◆ **Exercise prompt**: Copy verbatim the material from its first line to the line that holds "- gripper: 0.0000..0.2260", including that line.

◆ **Data block**:

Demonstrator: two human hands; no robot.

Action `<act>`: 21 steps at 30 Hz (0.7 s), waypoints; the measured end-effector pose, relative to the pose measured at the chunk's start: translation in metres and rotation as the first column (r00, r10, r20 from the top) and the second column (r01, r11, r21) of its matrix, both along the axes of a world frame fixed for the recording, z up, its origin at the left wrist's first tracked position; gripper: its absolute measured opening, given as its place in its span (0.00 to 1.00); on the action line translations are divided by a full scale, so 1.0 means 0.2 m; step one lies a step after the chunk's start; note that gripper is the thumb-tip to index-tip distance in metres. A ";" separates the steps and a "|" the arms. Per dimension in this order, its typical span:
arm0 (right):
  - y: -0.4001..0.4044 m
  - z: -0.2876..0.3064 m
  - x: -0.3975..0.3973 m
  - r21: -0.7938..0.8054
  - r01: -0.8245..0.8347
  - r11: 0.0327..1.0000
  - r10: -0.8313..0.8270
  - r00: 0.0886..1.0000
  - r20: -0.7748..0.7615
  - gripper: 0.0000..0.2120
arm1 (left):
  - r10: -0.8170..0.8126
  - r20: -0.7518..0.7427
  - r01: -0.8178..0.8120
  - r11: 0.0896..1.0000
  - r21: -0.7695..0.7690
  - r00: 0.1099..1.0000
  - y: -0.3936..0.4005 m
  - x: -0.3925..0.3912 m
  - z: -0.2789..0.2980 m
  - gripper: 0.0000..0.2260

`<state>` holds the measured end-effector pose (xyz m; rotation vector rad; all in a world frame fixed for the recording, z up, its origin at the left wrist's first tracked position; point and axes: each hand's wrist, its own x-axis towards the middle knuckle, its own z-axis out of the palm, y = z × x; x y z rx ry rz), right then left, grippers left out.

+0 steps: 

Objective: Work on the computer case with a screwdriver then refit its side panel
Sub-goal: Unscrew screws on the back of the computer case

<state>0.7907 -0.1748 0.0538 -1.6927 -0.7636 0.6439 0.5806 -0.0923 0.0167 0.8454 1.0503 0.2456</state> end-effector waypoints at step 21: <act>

◆ **Answer to this problem**:
Demonstrator: two human hands; no robot.

Action `<act>`: 21 steps at 30 Hz (0.7 s), waypoints; the measured end-effector pose, relative to the pose measured at the chunk's start: translation in metres and rotation as the first column (r00, r10, r20 from the top) and the second column (r01, r11, r21) of its matrix, both along the axes of a world frame fixed for the recording, z up, its origin at the left wrist's first tracked position; gripper: its absolute measured opening, given as its place in its span (0.00 to 1.00); on the action line translations are divided by a full scale, so 1.0 means 0.2 m; step one lies a step after the chunk's start; note that gripper is the thumb-tip to index-tip distance in metres. A ";" separates the steps and a "|" the arms. Per dimension in this order, its typical span:
arm0 (right):
  - y: -0.4001..0.4044 m
  - z: -0.2876..0.3064 m
  - x: -0.3975..0.3973 m
  - r21: -0.7938..0.8054
  - r01: -0.8245..0.8347
  - r11: 0.0327..1.0000
  - r10: -0.8313..0.8270
  - r00: 0.0886..1.0000
  - r20: -0.7748..0.7615
  - gripper: 0.0000..0.2120
arm1 (left):
  - r10: -0.8170..0.8126
  - r20: -0.7518..0.7427
  - r01: -0.8178..0.8120
  - r11: 0.0896..1.0000
  - r21: -0.7695..0.7690
  - r00: 0.1099..1.0000
  - y: -0.3936..0.4005 m
  - x: -0.3925..0.3912 m
  - z: -0.2789..0.2980 m
  - gripper: 0.0000..0.2260

The exercise has now been completed.